Although many economists and experts argue against either Trump’s vision of the future or his approach to getting there, everyone agrees that he’s pushing much harder and is more organized around his vision for America this time through.
But where Trump promised immediate economic improvements on the campaign trail, he has now pivoted and is acknowledging there would be a transition period. The president and his advisers have recently declined to rule out a recession as he remakes the economy.
That change of tone, and efforts to dramatically downsize the federal government, have set the consumer on edge. Consumer confidence has fallen by 22 percent since December, according to the University of Michigan’s Surveys of Consumers.
So in the short term, it’s harder for businesses to see what demand will be with consumers so skittish. And in the long term, it’s harder to see what the costs of tariffs will be.

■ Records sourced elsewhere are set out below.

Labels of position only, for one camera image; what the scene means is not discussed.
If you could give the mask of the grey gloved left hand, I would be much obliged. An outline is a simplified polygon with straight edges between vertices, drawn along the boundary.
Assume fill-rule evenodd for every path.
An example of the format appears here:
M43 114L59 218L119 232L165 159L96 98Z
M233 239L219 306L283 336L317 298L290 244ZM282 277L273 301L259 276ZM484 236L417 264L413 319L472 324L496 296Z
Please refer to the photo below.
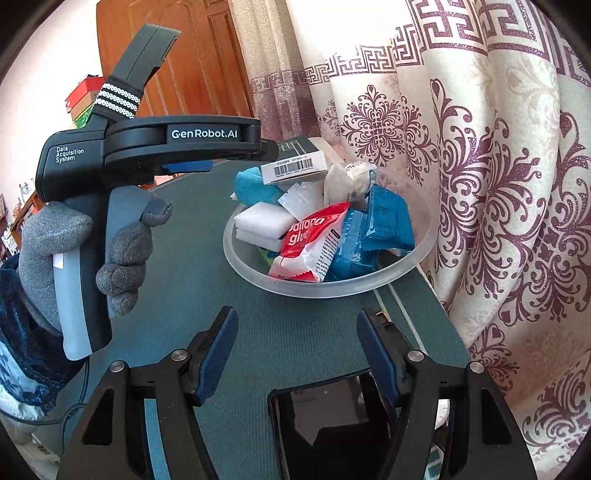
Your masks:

That confuses all the algorithms experts use to value companies.
“Nobody knows what’s going to happen,” Petraglia said. “There are management teams that believe this sort of blows over and there’s a whole lot of noise that eventually will go away. There’s another group of management teams that are activating around, ‘How am I going to mitigate my margin erosion if my cost structure increases.’”
The result is a period of wait and see, with some signs of dealmaking.
Iris Law for Guess Jeans.
Iris Law for Guess Jeans
Brand management firm WHP Global offered to take Guess Inc. private on Monday in a deal that would value the company at just over $750 million. And on Tuesday, Beyond Inc. said it would sell 75 percent of Zulily to Lyons Trading Co. for $5 million, a quick turn considering Beyond bought the brand for $4.5 million a year ago.
The deals that seem more likely to go through are strategic in nature — where one company buys another with the same kind of business — since both buyer and seller are feeling the same kind of pain.
Investment banker William Susman, managing director of consumer, retail and e-commerce at Cascadia Capital, said: “We are actively working on late-stage transactions with two industries companies — both have strategic buyers. Conversations are moving forward, but it helps that both parties are in the same position. They understand each other’s challenges.”
Susman said he’s advising even companies with strong performances lately to wait out the uncertainty for now.
“The dust will settle,” he said. “But it’s a very large assumption that the dust will settle quickly. The administration is showing no sign of listening to CEOs who have repeatedly said, ‘Much of our decision-making is on hold.”